Exercise description: Each line of the listing that includes the string "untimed" is to be identified and copied.

Given information:
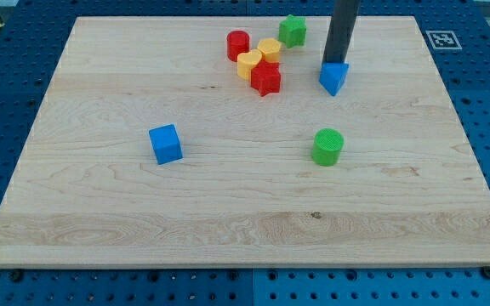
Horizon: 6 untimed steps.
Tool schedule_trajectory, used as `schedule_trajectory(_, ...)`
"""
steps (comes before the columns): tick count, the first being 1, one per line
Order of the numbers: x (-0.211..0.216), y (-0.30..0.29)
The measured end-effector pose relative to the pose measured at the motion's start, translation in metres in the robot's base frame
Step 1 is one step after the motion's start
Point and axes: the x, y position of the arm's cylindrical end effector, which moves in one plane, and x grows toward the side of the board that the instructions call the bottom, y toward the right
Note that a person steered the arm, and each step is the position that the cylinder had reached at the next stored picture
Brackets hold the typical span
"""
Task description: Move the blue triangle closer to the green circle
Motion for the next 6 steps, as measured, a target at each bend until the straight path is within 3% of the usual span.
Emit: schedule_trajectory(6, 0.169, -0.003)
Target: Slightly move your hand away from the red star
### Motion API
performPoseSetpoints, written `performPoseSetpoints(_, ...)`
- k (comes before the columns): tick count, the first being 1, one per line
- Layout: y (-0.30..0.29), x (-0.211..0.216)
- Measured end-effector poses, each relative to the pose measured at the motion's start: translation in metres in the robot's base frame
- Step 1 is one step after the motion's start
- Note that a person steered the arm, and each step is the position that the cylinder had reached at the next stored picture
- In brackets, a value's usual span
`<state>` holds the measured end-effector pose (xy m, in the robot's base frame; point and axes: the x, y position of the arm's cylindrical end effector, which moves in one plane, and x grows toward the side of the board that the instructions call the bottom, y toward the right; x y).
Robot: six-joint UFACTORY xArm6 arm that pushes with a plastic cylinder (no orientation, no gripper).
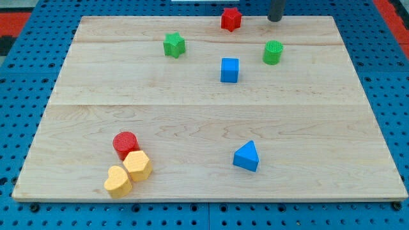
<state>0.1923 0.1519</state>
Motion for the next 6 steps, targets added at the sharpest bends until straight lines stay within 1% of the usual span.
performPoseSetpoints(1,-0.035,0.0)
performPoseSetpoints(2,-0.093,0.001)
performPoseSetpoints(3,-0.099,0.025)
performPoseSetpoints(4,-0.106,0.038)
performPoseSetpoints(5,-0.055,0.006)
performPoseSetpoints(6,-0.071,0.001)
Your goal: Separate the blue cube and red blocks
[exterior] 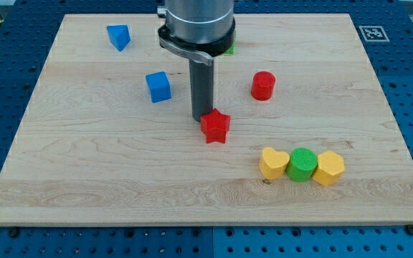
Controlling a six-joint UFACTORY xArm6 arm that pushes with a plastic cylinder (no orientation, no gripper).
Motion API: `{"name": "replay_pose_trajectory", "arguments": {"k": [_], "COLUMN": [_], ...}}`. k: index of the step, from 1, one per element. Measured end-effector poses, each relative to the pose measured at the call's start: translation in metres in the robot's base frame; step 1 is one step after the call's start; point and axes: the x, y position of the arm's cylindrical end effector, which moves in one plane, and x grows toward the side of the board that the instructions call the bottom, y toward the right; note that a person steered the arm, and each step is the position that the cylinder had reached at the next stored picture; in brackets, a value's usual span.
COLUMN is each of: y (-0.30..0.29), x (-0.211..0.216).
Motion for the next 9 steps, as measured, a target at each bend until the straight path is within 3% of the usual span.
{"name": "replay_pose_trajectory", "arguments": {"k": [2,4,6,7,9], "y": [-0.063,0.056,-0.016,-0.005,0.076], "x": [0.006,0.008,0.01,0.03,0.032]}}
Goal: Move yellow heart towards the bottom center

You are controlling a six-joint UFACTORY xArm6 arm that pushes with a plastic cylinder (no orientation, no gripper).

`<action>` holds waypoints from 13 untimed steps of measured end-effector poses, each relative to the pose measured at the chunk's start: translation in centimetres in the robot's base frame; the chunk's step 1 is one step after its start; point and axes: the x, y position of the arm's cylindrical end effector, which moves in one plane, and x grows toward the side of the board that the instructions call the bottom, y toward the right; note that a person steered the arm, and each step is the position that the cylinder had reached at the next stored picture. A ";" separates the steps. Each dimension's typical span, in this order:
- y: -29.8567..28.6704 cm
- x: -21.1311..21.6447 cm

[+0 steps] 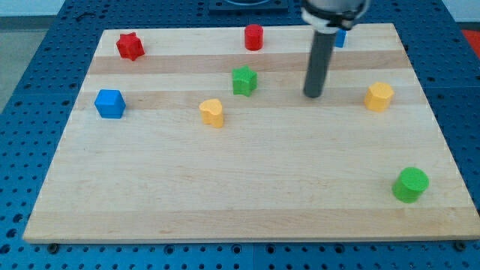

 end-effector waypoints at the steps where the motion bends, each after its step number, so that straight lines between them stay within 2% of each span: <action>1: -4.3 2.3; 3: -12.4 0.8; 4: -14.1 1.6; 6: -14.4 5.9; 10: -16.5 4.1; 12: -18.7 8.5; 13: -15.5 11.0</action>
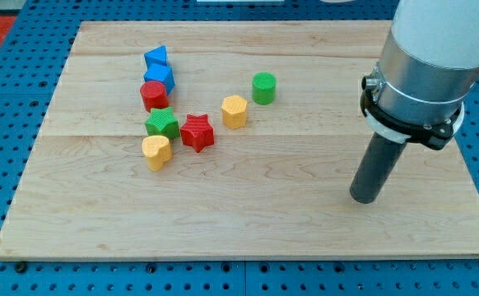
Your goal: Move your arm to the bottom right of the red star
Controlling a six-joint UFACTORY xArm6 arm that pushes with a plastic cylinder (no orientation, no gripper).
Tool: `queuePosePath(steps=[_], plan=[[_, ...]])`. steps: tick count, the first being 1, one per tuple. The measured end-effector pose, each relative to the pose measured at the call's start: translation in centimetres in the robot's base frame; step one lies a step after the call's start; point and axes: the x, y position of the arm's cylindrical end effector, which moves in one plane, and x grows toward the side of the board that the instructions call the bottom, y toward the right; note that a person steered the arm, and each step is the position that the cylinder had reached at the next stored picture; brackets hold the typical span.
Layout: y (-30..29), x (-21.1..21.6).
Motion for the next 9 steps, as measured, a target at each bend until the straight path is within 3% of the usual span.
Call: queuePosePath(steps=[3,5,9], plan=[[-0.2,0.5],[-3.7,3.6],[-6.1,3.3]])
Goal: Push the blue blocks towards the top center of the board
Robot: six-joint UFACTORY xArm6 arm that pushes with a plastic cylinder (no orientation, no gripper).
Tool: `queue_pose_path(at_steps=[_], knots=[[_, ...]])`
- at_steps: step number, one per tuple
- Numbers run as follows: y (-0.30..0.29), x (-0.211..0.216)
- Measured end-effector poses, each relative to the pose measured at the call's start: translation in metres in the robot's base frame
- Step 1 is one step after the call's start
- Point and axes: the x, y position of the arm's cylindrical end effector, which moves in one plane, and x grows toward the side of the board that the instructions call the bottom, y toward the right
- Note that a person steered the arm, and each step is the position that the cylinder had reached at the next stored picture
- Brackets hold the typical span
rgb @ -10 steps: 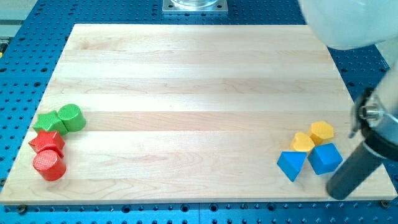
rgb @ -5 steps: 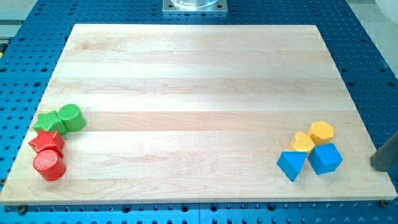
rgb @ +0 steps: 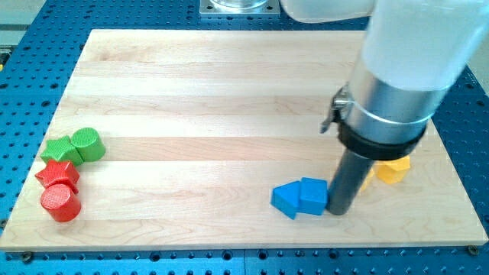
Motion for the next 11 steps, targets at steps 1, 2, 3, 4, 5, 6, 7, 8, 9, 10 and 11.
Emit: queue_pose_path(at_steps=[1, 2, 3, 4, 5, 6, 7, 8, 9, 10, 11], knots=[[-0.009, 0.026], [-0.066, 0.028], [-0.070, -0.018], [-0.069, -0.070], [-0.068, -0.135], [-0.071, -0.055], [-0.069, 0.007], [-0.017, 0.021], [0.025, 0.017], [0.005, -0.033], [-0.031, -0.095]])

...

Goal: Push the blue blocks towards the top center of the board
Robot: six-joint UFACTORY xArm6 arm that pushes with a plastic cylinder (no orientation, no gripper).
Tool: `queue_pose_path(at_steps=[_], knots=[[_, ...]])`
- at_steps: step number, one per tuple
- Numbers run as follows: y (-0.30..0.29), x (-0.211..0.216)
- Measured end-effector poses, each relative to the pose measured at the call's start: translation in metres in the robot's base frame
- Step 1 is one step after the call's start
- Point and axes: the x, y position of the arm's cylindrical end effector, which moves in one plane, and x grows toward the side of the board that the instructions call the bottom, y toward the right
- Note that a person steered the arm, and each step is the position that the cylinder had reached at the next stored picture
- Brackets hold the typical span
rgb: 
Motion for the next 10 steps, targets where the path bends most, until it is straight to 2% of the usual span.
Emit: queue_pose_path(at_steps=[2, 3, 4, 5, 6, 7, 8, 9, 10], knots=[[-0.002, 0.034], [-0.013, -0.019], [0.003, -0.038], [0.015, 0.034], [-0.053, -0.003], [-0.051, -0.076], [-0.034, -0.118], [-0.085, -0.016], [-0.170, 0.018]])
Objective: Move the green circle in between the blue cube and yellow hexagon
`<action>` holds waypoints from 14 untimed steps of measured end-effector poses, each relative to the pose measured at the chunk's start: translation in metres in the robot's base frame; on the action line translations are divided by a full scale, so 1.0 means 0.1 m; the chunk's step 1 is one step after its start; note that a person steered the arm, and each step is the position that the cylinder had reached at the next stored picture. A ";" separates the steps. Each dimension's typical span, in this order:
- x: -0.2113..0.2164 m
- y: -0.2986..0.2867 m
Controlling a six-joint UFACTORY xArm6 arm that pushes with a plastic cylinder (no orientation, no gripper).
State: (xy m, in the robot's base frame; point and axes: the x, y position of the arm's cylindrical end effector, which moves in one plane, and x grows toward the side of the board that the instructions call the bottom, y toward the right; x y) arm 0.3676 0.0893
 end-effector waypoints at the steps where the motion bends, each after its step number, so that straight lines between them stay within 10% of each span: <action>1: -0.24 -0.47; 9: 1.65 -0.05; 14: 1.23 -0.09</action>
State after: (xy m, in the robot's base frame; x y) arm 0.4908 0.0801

The answer:
Horizon: 6 untimed steps.
`<action>` holds waypoints from 13 untimed steps of measured end-effector poses, each relative to the pose measured at the chunk's start: translation in centimetres in the robot's base frame; the chunk's step 1 is one step after its start; point and axes: the x, y position of the arm's cylindrical end effector, which moves in one plane, and x grows toward the side of the board that the instructions call the bottom, y toward the right; note that a person steered the arm, and each step is the position that the cylinder had reached at the next stored picture. A ";" separates the steps. Each dimension's typical span, in this order:
`<action>` holds waypoints from 14 untimed steps of measured end-effector poses, each relative to the pose measured at the chunk's start: translation in metres in the robot's base frame; on the action line translations are divided by a full scale, so 1.0 means 0.1 m; the chunk's step 1 is one step after its start; note that a person steered the arm, and each step is the position that the cylinder had reached at the next stored picture. A ";" separates the steps. Each dimension's typical span, in this order:

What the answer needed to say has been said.